Cette photographie prise au début des années 30 montre Constantin Brancusi au travail dans son atelier parisien, en pleine réalisation de La Colonne sans fin. Armé d’une scie, l’artiste en bleu de travail et le cheveu hirsute s’active dans un environnement encombré de matériaux bruts qui apparaissent comme des décombres. Cette posture contraste avec les représentations des statuaires, tels qu’ils se trouvaient encore à la même époque dans les ateliers de l’Ecole des Beaux-Arts. Brancusi opère une rupture avec la technique traditionnelle du modelage.
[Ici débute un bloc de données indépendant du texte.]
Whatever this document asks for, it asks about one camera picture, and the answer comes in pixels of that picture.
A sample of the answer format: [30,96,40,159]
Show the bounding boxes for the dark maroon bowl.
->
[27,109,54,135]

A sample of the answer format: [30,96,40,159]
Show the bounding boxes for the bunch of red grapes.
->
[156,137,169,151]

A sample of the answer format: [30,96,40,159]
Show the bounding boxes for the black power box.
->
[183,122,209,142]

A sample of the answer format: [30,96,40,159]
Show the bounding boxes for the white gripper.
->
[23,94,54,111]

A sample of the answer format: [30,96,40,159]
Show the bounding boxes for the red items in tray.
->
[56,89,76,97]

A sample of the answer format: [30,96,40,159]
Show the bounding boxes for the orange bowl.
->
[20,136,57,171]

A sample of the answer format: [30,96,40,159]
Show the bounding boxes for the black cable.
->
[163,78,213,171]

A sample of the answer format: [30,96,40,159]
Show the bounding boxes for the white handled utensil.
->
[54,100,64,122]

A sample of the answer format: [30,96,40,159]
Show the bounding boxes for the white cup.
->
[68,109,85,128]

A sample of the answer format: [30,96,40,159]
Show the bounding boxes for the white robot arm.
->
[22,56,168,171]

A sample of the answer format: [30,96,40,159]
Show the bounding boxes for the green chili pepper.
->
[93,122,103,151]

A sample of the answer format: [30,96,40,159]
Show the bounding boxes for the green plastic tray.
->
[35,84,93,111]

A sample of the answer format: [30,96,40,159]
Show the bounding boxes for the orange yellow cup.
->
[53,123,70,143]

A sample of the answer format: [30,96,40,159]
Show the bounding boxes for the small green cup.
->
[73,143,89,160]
Préférant un travail artisanal de la matière, il privilégie la taille du marbre et le travail du bois, comme un ébéniste pourrait le faire. Le sculpteur roumain ne travaillait pas devant le modèle vivant mais réfléchissait à la création de formes autonomes et organiques, flirtant avec l’abstraction. Ce genre de clichés n’est pas rare car l’artiste a beaucoup fait usage de la photographie pour se donner à voir sa propre œuvre. Son legs à l’Etat français comporte d’ailleurs un nombre très important de clichés, près de 1700 négatifs et tirages, qui attestent de son goût pour la pratique de l’image.

Interprétation

L’atelier : l’antre de la création

L’atelier de Brancusi apparaît sur ce cliché comme l’antre de sa création, le lieu où l’artiste met en place son processus créatif et donne forme à son idée. Cet espace vaste et clair semble habité d’une énergie vitale nécessaire à la gestation d’œuvres souvent monumentales. Brancusi était très attentif au dialogue des formes dans son atelier. Il avait besoin que ce lieu soit entièrement dédié à son art. Ce rôle d’incubateur nous révèle la profonde dimension symbolique de la nature du rapport entre l’artiste et son lieu. L’atelier apparaît comme la métaphore d’un monde utérin, où la vie des formes serait en devenir et préparée à naître au grand jour. Cette appréhension de l’atelier, qui est la maison de la création formelle, n’est pas éloignée de la démarche qu’opérera le sculpteur Etienne Martin dans ses Demeures quelques décennies plus tard. L’atelier de Brancusi fut reconstitué à plusieurs reprises suite au legs fait par le sculpteur à l’Etat Français dans les années 1950. La dernière en date, confiée à l’architecte Renzo Piano, jouxte le Centre Pompidou où elle est ouverte au public depuis 1997.

  • ateliers d'artistes
  • Guerre de 14-18

Bibliographie

Carnet de l’atelier BrancusiLa Colonne sans finParis, Centre Georges Pompidou, 1998.Anne-Françoise PENDERSBrancusi, la photographie ou l’atelier comme « groupe mobile »Bruxelles, La Lettre volée, 1994.Marielle TABARTL’atelier BrancusiParis, Centre Georges Pompidou, 1998.

Pour citer cet article

Claire MAINGON, « Constantin Brancusi, un sculpteur au travail dans son atelier »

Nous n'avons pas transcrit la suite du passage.